Professor Barry Brook spanks the Power down movement as unrealistic below. First of all he updates us on what’s happening in the nuclear renaissance.
Despite what some may like you to believe, the nuclear renaissance is upon us. Don’t let anyone get away with telling you otherwise — they are badly misleading you. Indeed, given that the real-world facts are so readily available, one really does have to wonder how long these ideologues imagine they can pull the wool over the eyes of the public? Do they really care about fixing climate change?
What is happening now
The bastion of atomic energy over the next two decades will be Generation III reactors, despite the enormous medium- to long-term promise of Generation IV (as I recently explained, here). This is not idle speculation -– it is already happening in the world’s fastest-growing economies. At the time of writing this blog post, over 65 of these modern nuclear reactors are under construction (or nearly so). Twenty-three new nuclear power plants are being built in China alone, which is targeting 70 gigawatts of extra nuclear power by 2020. In addition, there are serious plans in China for two sodium-cooled fast reactors (BN-800) of the “Generation IV” design, following the completion of the first Russian unit in 2012 — the sort of reactor that some people think ‘don’t exist’.

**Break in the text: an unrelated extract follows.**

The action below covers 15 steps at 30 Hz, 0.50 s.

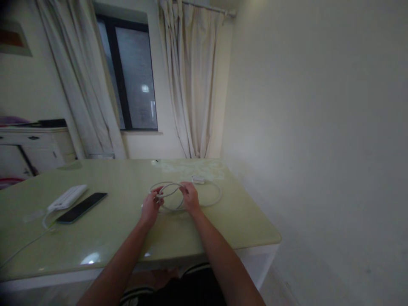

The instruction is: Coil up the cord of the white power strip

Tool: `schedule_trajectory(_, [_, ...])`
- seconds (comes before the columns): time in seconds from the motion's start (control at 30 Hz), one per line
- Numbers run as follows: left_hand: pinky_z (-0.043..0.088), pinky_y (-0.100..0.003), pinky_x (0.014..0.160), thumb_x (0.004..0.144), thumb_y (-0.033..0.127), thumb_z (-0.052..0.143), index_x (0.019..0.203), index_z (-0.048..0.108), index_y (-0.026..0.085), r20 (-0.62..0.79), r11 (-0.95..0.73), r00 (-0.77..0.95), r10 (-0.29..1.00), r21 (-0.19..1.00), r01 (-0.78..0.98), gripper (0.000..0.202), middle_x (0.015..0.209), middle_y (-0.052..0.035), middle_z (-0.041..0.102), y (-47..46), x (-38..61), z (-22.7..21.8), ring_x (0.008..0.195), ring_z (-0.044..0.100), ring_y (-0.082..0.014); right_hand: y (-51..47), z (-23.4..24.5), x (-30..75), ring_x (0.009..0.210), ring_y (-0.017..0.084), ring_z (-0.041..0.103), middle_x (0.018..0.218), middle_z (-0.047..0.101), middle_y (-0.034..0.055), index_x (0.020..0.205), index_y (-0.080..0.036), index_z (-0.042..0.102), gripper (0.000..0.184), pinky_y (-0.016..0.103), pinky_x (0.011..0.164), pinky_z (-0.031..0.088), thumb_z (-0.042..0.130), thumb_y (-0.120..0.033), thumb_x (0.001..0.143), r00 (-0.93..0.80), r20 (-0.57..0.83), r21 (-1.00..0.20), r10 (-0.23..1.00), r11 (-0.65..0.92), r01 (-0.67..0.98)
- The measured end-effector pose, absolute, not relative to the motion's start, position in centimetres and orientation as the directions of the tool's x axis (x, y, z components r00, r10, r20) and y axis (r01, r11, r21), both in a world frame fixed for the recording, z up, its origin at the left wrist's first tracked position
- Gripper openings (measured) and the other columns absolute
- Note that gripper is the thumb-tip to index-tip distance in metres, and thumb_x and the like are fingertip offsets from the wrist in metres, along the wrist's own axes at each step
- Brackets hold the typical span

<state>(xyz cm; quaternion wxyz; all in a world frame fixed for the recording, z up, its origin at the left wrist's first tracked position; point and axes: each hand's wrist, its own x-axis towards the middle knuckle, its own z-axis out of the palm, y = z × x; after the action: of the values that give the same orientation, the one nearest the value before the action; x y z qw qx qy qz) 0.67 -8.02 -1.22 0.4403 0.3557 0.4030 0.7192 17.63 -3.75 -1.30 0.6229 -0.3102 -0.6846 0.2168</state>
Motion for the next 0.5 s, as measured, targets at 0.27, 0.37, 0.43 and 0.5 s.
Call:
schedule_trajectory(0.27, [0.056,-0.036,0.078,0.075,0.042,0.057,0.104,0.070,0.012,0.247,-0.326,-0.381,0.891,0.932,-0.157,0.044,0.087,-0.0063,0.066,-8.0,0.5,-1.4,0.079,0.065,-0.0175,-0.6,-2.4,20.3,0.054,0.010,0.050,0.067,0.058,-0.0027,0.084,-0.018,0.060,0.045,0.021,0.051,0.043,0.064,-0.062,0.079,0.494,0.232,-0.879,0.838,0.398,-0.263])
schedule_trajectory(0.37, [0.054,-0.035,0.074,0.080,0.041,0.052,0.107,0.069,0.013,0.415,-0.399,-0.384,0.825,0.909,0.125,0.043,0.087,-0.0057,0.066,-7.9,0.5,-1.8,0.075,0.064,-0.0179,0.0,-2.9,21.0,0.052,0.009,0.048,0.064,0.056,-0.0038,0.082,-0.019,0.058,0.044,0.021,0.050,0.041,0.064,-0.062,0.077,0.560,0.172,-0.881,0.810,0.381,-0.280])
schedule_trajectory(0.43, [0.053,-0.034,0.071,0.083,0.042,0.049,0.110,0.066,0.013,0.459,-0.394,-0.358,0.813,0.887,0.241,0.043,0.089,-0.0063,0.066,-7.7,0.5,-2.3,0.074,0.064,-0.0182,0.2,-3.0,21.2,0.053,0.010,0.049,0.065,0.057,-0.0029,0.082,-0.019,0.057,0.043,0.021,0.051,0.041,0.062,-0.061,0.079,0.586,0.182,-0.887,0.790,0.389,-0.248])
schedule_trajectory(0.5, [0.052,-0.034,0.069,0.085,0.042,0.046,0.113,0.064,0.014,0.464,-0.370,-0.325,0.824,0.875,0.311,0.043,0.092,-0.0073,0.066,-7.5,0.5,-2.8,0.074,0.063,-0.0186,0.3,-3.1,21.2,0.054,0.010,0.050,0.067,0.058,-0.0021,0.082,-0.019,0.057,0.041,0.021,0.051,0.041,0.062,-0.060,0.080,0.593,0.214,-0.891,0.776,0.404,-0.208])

How about this for some supporting statistics: 29 new reactors, totalling 26 gigawatts of electricity output (operating at high capacity factors without the need for energy storage/backup), will start operation in 13 different countries in the 2010 — 2012 period – that’s within the next 3 years (average reactor size is 880 MWe). Of course, this new-generation nuclear deployment rate must continue to accelerate if we’re to have any realistic chance of completely replacing fossil fuels by 2050, but it’s a great beginning!

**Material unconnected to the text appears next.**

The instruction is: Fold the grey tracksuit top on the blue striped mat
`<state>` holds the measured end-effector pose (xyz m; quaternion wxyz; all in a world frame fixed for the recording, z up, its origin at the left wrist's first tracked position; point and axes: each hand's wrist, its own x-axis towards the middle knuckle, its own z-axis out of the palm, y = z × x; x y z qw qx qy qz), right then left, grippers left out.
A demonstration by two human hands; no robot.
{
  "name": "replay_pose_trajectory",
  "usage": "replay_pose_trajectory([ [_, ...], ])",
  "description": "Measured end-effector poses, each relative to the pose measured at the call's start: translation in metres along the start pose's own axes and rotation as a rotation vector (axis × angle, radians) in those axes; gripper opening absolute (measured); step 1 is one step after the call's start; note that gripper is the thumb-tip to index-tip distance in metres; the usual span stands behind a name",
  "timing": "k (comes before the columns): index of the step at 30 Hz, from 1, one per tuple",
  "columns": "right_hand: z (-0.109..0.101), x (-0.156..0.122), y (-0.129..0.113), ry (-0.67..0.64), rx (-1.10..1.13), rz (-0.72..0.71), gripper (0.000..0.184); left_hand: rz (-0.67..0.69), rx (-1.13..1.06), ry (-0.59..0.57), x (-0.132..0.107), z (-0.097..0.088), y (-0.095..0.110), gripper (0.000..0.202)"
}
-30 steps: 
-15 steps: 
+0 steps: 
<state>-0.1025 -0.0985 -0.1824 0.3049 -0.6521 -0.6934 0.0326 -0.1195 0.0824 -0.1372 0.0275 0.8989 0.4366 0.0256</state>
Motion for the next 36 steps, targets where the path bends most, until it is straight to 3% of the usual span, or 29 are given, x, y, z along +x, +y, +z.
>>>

Then his 2nd last paragraph of the book Why V Why then debunks the whole Power down movement.
It’s time to embrace nuclear energy as a core technology in the carbon-free revolution that the world needs to address climate change.

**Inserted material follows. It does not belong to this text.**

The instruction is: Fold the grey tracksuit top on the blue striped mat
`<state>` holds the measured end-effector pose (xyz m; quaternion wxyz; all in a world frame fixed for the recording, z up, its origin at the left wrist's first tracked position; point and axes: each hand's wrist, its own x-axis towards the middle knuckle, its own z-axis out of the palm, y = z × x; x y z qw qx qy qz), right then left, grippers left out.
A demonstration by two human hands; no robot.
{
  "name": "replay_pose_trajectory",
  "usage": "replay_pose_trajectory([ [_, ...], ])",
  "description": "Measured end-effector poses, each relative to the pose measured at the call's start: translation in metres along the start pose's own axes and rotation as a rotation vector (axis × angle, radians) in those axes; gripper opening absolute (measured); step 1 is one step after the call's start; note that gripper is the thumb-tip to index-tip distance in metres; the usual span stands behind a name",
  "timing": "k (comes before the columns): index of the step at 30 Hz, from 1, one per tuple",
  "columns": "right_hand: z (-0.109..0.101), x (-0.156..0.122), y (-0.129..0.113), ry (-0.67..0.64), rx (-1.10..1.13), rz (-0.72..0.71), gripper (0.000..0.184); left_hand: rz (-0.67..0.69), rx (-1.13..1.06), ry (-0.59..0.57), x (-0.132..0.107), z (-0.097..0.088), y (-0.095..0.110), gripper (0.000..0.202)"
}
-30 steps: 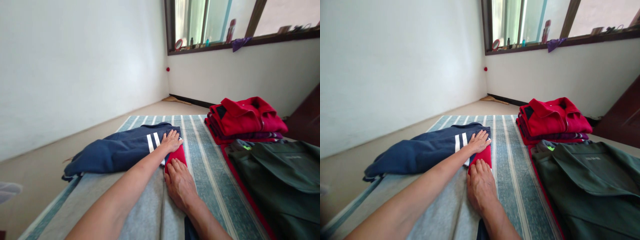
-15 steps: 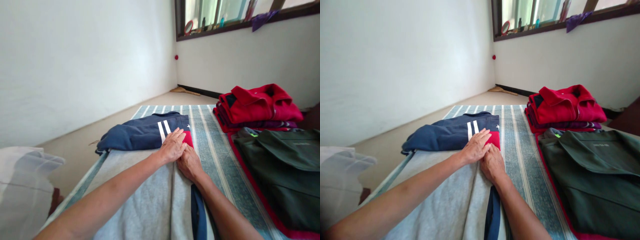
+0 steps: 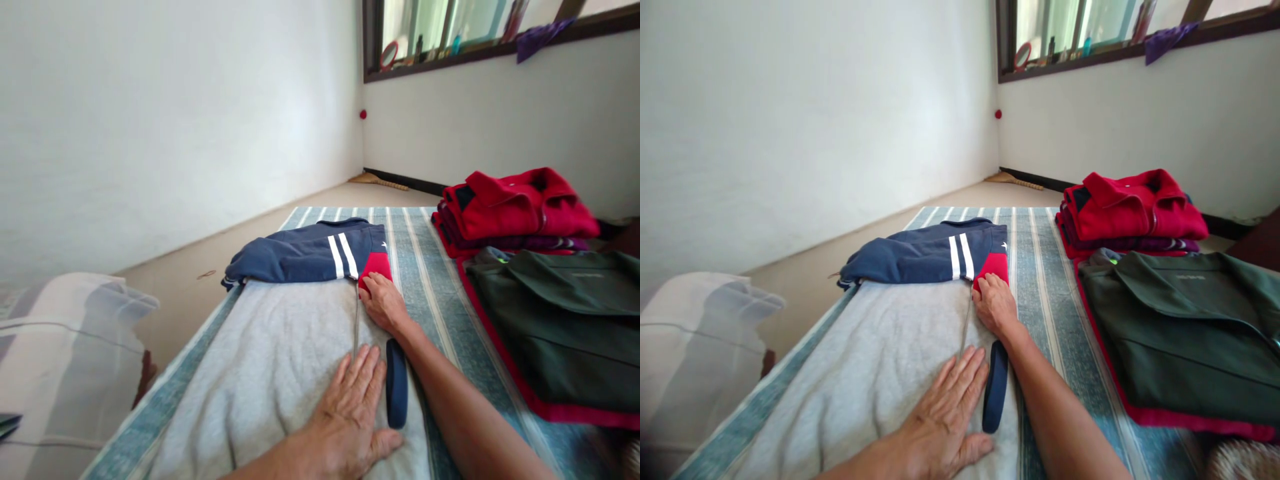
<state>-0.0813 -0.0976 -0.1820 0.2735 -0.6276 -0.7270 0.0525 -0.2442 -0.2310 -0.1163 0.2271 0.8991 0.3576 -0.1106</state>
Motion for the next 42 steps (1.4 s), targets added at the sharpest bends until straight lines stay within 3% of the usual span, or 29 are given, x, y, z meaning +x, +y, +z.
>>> replay_pose_trajectory([
  [5, -0.001, 0.001, 0.000, -0.004, -0.006, -0.009, 0.021, -0.002, 0.013, 0.011, 0.003, 0.007, -0.004, 0.077],
  [13, -0.013, 0.002, -0.005, -0.019, -0.038, -0.009, 0.022, 0.086, 0.020, 0.135, 0.005, 0.019, -0.011, 0.076],
  [17, -0.023, 0.002, -0.016, -0.037, -0.073, -0.024, 0.031, 0.112, 0.044, 0.211, 0.009, 0.029, -0.017, 0.074],
  [21, -0.017, -0.004, -0.026, -0.103, -0.113, -0.020, 0.045, 0.116, 0.065, 0.258, 0.014, 0.034, -0.020, 0.074],
  [25, -0.013, -0.007, -0.031, -0.138, -0.148, 0.012, 0.049, 0.120, 0.093, 0.295, 0.021, 0.035, -0.021, 0.075],
  [30, -0.032, -0.010, -0.041, -0.115, -0.180, 0.077, 0.050, 0.146, 0.094, 0.325, 0.029, 0.032, -0.024, 0.074],
  [35, -0.038, -0.028, -0.047, -0.090, -0.195, 0.165, 0.054, 0.222, 0.053, 0.435, 0.035, 0.023, -0.027, 0.063],
  [39, -0.033, -0.037, -0.044, -0.104, -0.193, 0.190, 0.052, 0.268, 0.055, 0.464, 0.029, 0.017, -0.024, 0.050],
  [42, -0.032, -0.039, -0.043, -0.085, -0.193, 0.192, 0.049, 0.256, 0.084, 0.540, 0.015, 0.019, -0.018, 0.051],
])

Many environmentalists believe the best low-carbon solution is for governments to guide us back to simpler, less energy-consuming lives, a vastly less consumer-oriented world. That is unrealistic. The world will continue to need energy, and lots of it. But fossil fuels are not a viable option. Nor are renewables the main answer. There is no single solution, or “silver bullet”, for solving the energy and climate crises, but there are bullets, and they’re made of uranium and thorium, the fuels needed for nuclear plants.
It is advanced nuclear power that provides the technological key to unlocking the awesome potential of these energy metals for the benefit humankind and for the long-term sustainability of our society and the environment on planet Earth.
If that isn’t clear enough, try his summary page on Renewable Limits (where he agrees with Ted Trainer that renewables can’t run the modern world, but as you’ll see below, disagrees with Ted’s conclusions).
3. The developing world lives in Ted Trainer’s power-down society already, and they are going to do everything possible to get the hell out of it. The developed world will fight tooth an nail, and will burn the planet to a soot-laden crisp, rather than embrace Trainer’s simpler way. Power down is a non-solution to the climate and energy crises.
I’m just glad that an outstanding climatologist is finally brave enough to call the environmental and peak oil movement on the way it actually is out there: people want a convenient, modern lifestyle: full stop! I’m just glad we have the technology to give it to them. Caveat: I still think we need a revolution in city planning around New Urbanism principles, and am not arguing for sustaining suburban sprawl or other horrors of today’s era. We can keep the best and chuck the rest. And in our shiny, high-tech new Ecocities and New Urbanist villages, I think the next generation will look back at today’s bland, characterless, socially alienating and car dependent suburban sprawl, and shudder in revulsion.